Problem requirements ▸
Scan the records below and say how many lines include the word "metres", giving no other text.

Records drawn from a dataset
[Start of Attachment]
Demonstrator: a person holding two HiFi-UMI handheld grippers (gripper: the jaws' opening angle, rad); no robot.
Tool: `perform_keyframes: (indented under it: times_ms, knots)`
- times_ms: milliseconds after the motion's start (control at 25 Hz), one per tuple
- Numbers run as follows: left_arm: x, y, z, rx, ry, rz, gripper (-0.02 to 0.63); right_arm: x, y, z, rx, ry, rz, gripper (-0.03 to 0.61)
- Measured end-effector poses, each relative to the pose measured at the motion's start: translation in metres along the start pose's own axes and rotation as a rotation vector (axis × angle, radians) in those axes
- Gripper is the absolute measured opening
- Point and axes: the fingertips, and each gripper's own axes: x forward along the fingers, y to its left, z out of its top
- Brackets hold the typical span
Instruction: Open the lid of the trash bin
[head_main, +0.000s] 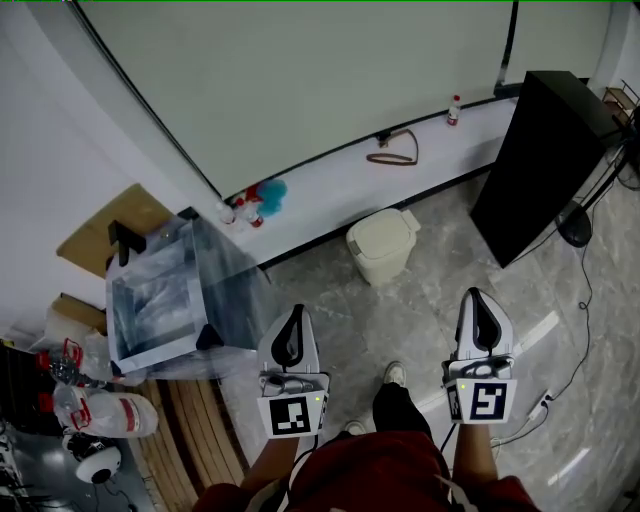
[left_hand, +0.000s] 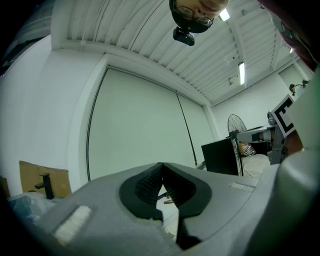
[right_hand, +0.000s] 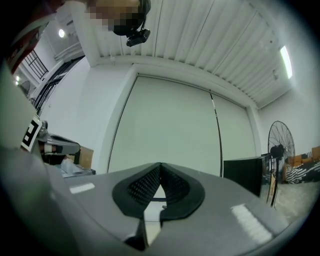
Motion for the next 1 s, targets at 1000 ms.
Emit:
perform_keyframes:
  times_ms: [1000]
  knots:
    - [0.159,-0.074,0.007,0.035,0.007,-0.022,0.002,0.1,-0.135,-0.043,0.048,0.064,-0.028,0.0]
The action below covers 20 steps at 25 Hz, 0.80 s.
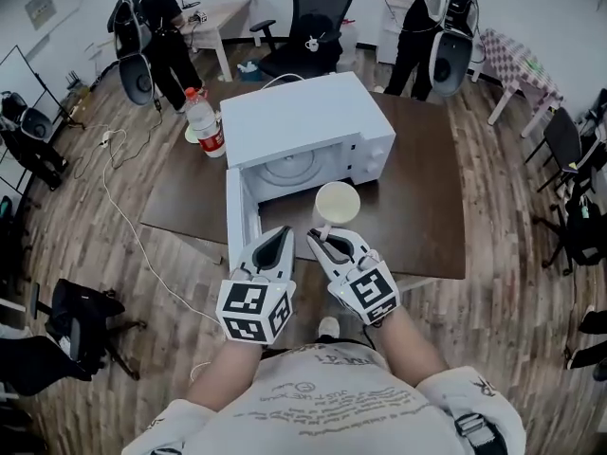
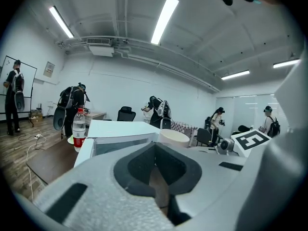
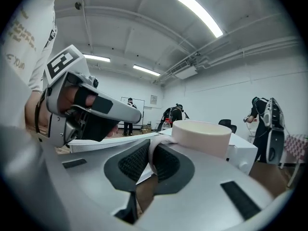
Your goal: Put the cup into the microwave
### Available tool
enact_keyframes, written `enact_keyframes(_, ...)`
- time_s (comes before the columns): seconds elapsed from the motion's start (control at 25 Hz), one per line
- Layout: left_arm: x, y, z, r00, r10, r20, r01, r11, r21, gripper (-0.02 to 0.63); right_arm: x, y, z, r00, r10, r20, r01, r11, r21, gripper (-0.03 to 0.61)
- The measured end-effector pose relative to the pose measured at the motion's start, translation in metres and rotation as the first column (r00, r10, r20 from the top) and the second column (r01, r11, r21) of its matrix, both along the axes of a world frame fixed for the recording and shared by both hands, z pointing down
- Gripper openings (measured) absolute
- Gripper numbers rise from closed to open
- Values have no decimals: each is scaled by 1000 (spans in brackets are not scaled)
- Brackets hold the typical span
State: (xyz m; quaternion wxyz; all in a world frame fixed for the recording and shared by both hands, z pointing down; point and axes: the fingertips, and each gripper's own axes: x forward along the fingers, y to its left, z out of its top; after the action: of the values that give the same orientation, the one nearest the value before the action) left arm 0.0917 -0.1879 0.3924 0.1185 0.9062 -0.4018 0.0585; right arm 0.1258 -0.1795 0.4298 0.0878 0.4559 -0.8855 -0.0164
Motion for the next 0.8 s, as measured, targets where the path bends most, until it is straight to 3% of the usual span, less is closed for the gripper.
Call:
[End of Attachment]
Solution ▸
2